- _Aim of the exercise_
Find each line below where the word "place" occurs, and copy it.

- _Entries shown_
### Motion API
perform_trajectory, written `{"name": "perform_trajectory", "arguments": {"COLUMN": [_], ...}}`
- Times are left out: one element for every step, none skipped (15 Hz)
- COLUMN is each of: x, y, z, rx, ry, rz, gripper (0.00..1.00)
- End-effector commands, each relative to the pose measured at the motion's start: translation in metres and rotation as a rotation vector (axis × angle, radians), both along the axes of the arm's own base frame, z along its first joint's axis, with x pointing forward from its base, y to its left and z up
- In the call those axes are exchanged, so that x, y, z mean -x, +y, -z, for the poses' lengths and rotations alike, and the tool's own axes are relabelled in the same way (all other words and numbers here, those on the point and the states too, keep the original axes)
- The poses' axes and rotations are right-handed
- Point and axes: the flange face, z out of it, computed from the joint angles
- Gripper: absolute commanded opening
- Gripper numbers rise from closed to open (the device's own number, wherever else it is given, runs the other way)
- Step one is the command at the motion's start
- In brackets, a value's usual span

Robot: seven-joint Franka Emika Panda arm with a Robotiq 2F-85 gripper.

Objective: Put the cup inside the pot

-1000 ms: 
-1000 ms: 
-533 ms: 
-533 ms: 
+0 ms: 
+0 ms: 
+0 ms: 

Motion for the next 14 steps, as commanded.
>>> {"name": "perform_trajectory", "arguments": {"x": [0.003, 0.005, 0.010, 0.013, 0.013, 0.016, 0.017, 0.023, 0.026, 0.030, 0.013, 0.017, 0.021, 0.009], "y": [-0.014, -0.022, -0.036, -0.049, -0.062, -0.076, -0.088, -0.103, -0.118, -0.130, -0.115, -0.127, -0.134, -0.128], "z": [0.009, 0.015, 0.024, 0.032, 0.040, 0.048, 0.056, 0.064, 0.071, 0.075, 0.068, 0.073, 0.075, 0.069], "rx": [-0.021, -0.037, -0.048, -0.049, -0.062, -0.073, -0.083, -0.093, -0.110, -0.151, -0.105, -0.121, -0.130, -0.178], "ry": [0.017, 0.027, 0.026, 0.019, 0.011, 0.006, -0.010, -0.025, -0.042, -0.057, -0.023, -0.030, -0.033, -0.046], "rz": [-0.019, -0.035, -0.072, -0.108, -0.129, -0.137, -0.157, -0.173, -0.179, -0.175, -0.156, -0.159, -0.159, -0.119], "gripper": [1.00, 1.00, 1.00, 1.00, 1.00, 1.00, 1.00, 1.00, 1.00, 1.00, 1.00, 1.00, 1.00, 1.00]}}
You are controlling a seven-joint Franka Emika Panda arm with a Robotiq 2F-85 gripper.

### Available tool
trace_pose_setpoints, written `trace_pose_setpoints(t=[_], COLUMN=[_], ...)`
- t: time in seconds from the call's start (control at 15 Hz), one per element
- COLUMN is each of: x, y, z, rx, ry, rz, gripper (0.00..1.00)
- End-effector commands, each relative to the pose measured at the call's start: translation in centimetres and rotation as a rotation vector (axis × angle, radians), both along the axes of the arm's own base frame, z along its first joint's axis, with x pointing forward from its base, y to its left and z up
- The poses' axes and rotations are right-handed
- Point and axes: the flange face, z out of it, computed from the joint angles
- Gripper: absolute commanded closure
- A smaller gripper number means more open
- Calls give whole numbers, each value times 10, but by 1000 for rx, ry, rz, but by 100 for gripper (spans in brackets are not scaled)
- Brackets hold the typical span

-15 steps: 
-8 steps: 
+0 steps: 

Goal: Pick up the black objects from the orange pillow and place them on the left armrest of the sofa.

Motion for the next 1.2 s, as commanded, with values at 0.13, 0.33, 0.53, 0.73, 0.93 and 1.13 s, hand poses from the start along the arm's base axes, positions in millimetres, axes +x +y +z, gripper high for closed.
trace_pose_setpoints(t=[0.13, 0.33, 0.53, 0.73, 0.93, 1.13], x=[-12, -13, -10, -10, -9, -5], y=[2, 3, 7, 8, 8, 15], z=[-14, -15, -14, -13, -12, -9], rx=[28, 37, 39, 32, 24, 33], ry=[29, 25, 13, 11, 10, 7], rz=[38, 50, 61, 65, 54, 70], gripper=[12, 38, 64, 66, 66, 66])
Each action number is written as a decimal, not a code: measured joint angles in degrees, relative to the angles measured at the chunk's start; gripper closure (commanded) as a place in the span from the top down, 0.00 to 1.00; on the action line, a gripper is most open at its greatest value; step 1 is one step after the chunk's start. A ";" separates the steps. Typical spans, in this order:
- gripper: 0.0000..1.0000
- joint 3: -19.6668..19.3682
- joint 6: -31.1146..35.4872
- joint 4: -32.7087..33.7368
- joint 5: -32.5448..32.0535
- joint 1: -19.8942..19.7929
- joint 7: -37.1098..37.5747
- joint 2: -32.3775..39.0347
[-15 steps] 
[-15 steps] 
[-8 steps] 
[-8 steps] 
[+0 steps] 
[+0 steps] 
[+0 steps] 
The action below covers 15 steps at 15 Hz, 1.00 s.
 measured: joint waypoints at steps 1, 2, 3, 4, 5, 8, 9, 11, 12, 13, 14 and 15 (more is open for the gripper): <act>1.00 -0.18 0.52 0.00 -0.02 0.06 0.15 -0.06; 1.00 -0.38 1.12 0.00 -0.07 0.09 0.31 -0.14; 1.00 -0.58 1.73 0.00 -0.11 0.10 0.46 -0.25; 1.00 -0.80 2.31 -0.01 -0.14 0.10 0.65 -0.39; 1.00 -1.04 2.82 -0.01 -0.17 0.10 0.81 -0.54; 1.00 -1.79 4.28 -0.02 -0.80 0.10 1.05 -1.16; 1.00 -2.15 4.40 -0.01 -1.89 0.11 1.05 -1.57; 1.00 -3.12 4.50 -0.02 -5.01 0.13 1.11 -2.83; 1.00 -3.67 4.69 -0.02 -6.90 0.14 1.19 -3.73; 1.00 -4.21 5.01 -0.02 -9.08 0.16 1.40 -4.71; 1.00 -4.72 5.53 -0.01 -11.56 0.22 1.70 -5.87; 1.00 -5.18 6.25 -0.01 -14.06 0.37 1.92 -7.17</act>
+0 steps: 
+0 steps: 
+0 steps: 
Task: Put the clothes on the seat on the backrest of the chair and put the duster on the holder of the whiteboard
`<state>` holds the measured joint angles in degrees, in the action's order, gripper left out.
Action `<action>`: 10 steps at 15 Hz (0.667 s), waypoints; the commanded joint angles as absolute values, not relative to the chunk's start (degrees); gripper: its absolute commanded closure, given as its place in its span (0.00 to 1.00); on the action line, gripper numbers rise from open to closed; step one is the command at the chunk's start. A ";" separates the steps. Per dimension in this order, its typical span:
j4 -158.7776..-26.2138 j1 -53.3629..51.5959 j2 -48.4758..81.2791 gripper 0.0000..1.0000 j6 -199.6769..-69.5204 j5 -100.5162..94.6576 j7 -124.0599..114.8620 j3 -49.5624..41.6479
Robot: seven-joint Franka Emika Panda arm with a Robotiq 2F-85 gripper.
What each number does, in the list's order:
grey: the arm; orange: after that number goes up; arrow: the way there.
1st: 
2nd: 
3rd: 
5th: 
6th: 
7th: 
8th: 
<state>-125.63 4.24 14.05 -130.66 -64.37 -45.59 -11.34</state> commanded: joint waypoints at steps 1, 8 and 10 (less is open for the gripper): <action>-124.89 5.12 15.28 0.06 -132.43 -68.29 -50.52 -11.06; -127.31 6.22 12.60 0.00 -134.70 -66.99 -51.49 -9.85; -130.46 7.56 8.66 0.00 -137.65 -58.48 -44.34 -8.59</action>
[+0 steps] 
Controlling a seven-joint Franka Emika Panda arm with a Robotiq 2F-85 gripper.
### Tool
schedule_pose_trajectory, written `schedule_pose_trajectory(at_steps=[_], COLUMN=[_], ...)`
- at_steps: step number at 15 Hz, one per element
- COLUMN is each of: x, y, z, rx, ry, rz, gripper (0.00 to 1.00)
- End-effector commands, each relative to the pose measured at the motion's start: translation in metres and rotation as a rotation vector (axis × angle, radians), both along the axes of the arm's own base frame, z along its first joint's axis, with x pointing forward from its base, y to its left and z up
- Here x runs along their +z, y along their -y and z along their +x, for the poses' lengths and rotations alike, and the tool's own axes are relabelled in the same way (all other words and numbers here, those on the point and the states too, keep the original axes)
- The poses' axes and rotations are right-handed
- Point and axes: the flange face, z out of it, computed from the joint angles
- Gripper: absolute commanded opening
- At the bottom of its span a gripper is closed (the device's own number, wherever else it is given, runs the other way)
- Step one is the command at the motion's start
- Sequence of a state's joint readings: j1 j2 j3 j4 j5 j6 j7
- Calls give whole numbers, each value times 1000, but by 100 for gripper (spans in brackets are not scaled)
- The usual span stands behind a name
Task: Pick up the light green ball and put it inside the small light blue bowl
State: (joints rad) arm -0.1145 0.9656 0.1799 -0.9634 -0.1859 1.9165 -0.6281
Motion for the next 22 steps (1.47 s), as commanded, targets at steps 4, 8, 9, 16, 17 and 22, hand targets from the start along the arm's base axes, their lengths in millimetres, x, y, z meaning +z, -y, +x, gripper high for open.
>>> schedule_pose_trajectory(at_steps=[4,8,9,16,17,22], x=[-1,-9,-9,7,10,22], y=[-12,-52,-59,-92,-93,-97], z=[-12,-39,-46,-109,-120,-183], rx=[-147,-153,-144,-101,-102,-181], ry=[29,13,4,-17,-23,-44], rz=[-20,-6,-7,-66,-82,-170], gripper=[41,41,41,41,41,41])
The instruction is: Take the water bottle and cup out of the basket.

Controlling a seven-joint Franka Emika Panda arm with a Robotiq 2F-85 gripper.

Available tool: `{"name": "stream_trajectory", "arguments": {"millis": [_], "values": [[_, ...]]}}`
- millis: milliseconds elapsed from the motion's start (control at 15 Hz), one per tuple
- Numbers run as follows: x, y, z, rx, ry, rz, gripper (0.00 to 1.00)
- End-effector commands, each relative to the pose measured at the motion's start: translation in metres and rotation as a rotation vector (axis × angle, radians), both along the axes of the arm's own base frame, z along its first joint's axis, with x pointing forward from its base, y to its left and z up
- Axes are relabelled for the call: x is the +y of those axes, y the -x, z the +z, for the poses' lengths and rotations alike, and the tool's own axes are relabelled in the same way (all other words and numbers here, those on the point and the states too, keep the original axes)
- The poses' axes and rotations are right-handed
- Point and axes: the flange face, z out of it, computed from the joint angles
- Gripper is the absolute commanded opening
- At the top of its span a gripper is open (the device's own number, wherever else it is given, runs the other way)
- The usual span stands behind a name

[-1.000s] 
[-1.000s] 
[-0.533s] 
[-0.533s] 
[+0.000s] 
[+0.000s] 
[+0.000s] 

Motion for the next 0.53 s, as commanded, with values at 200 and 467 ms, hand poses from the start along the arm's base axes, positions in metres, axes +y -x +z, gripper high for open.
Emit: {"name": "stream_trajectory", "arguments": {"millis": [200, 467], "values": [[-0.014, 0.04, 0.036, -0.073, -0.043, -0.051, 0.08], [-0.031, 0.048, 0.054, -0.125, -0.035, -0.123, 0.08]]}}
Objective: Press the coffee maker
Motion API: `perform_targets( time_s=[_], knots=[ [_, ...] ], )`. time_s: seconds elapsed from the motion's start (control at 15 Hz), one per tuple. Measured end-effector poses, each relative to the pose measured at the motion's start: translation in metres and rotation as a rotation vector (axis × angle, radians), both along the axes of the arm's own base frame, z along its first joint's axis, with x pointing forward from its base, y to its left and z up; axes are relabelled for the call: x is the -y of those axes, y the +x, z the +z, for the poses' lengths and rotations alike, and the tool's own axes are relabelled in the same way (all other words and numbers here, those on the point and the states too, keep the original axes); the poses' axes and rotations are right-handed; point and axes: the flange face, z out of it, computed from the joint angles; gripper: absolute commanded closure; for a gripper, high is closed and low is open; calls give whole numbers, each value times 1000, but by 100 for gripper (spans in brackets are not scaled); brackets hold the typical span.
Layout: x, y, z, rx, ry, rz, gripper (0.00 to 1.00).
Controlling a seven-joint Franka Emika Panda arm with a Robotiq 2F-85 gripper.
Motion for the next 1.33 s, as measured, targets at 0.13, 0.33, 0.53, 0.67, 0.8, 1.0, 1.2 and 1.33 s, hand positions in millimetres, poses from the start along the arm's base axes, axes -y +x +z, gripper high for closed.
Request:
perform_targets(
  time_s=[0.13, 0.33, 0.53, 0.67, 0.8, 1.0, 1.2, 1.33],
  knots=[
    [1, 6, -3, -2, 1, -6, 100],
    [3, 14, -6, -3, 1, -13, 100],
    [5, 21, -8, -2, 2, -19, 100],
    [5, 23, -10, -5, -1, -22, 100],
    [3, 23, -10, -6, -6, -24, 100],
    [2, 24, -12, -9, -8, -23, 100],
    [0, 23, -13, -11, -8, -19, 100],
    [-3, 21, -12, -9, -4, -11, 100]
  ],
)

- _Task output_
Goal: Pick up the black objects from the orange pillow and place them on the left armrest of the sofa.
Each action number is written as a decimal, not a code: measured joint angles in degrees, relative to the angles measured at the chunk's start; gripper closure (commanded) as a place in the span from the top down, 0.00 to 1.00; on the action line, a gripper is most open at its greatest value; step 1 is one step after the chunk's start. A ";" separates the steps. Typical spans, in this order:
Action `<action>`: 10 steps at 15 Hz (0.667 s), waypoints; the commanded joint angles as absolute values, not relative to the chunk's start (degrees); gripper: its absolute commanded closure, given as its place in its span (0.00 to 1.00); on the action line, gripper numbers rise from open to closed; step one is the command at the chunk's start. A ";" separates the steps. Per dimension in this order, its typical span:

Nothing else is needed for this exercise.